■ **Work request**:
Could you retype the records word for word but without any pictures?

■ **Extracted data**:
══════════════════════════════

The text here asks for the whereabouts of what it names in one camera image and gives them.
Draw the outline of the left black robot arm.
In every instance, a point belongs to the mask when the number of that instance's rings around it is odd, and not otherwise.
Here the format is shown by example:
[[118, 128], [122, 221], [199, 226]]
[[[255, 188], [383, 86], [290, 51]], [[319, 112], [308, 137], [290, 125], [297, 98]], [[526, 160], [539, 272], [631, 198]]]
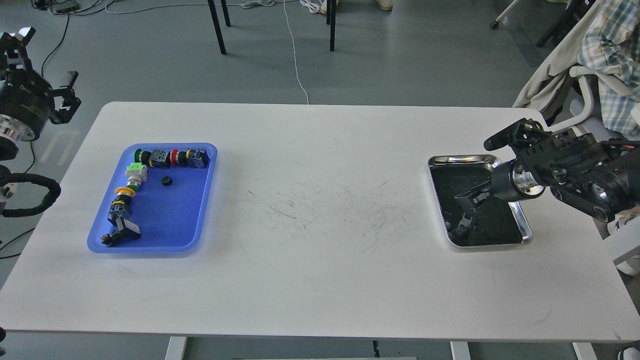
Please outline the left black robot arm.
[[[35, 34], [35, 28], [24, 27], [18, 32], [1, 34], [0, 39], [0, 157], [9, 161], [18, 155], [19, 142], [34, 142], [50, 121], [65, 125], [71, 121], [82, 101], [74, 91], [77, 71], [67, 73], [64, 84], [53, 88], [36, 71], [26, 46]], [[18, 184], [30, 183], [47, 189], [39, 205], [31, 208], [7, 208], [8, 200], [16, 193]], [[1, 216], [23, 218], [39, 215], [52, 207], [61, 194], [59, 182], [43, 175], [11, 172], [1, 166]]]

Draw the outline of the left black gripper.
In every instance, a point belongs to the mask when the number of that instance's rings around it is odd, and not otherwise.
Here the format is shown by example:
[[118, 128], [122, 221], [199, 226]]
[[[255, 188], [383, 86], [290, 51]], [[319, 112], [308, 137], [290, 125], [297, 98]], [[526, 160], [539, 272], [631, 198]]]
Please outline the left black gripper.
[[[67, 71], [59, 88], [37, 75], [26, 50], [35, 32], [23, 27], [0, 38], [2, 142], [36, 141], [46, 121], [66, 125], [82, 104], [74, 91], [78, 71]], [[55, 108], [57, 97], [62, 98], [60, 108]]]

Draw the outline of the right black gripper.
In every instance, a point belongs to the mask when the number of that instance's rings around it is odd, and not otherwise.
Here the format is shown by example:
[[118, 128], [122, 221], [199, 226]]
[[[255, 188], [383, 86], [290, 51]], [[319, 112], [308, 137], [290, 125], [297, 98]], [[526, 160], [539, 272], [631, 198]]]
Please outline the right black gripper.
[[462, 209], [462, 216], [450, 235], [453, 240], [468, 240], [472, 234], [473, 237], [489, 239], [486, 229], [478, 221], [477, 212], [491, 196], [506, 202], [519, 202], [539, 198], [545, 190], [546, 187], [539, 184], [521, 162], [500, 164], [492, 171], [490, 181], [454, 196], [455, 202]]

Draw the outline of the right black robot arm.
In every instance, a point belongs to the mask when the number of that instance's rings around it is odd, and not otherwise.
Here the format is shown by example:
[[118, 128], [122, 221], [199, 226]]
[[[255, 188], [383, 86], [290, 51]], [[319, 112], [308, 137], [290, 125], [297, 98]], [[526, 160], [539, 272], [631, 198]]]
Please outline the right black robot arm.
[[500, 164], [487, 180], [457, 194], [463, 213], [452, 230], [466, 239], [479, 230], [477, 211], [489, 199], [513, 203], [554, 198], [602, 223], [639, 205], [639, 142], [566, 128], [546, 131], [539, 121], [522, 118], [484, 141], [485, 150], [510, 147], [515, 158]]

══════════════════════════════

■ **Task output**:
The text here asks for the whereabouts of what it names in one camera image and gives them.
Draw the outline of the left black robot arm.
In every instance, a point belongs to the mask when the number of that instance's rings around it is odd, and not otherwise.
Here the format is shown by example:
[[118, 128], [122, 221], [199, 226]]
[[[255, 188], [383, 86], [290, 51]], [[319, 112], [308, 137], [290, 125], [297, 98]], [[526, 160], [539, 272], [631, 198]]]
Please outline the left black robot arm.
[[[35, 34], [35, 28], [24, 27], [18, 32], [1, 34], [0, 39], [0, 157], [9, 161], [18, 155], [19, 142], [34, 142], [50, 121], [65, 125], [71, 121], [82, 101], [74, 91], [77, 71], [67, 73], [64, 84], [53, 88], [36, 71], [26, 46]], [[18, 184], [30, 183], [47, 189], [39, 205], [31, 208], [7, 208], [8, 200], [16, 193]], [[1, 216], [23, 218], [39, 215], [52, 207], [61, 194], [59, 182], [43, 175], [11, 172], [1, 166]]]

Draw the outline of the left black gripper.
In every instance, a point belongs to the mask when the number of that instance's rings around it is odd, and not otherwise.
Here the format is shown by example:
[[118, 128], [122, 221], [199, 226]]
[[[255, 188], [383, 86], [290, 51]], [[319, 112], [308, 137], [290, 125], [297, 98]], [[526, 160], [539, 272], [631, 198]]]
Please outline the left black gripper.
[[[67, 71], [59, 88], [37, 75], [26, 50], [35, 32], [23, 27], [0, 38], [2, 142], [36, 141], [46, 121], [66, 125], [82, 104], [74, 91], [78, 71]], [[55, 108], [57, 97], [62, 98], [60, 108]]]

Draw the outline of the right black gripper.
In every instance, a point belongs to the mask when the number of that instance's rings around it is odd, and not otherwise.
Here the format is shown by example:
[[118, 128], [122, 221], [199, 226]]
[[[255, 188], [383, 86], [290, 51]], [[319, 112], [308, 137], [290, 125], [297, 98]], [[526, 160], [539, 272], [631, 198]]]
Please outline the right black gripper.
[[462, 209], [462, 216], [450, 235], [453, 240], [468, 240], [472, 234], [473, 237], [489, 239], [486, 229], [478, 221], [477, 212], [491, 196], [506, 202], [519, 202], [539, 198], [545, 190], [546, 187], [539, 184], [521, 162], [500, 164], [492, 171], [490, 181], [454, 196], [455, 202]]

Draw the outline of the right black robot arm.
In every instance, a point belongs to the mask when the number of that instance's rings around it is odd, and not otherwise.
Here the format is shown by example:
[[118, 128], [122, 221], [199, 226]]
[[[255, 188], [383, 86], [290, 51]], [[319, 112], [308, 137], [290, 125], [297, 98]], [[526, 160], [539, 272], [631, 198]]]
Please outline the right black robot arm.
[[500, 164], [487, 180], [457, 194], [463, 213], [452, 230], [466, 239], [479, 230], [477, 211], [489, 199], [513, 203], [554, 198], [602, 223], [639, 205], [639, 142], [566, 128], [546, 131], [539, 121], [522, 118], [484, 141], [485, 150], [510, 147], [515, 158]]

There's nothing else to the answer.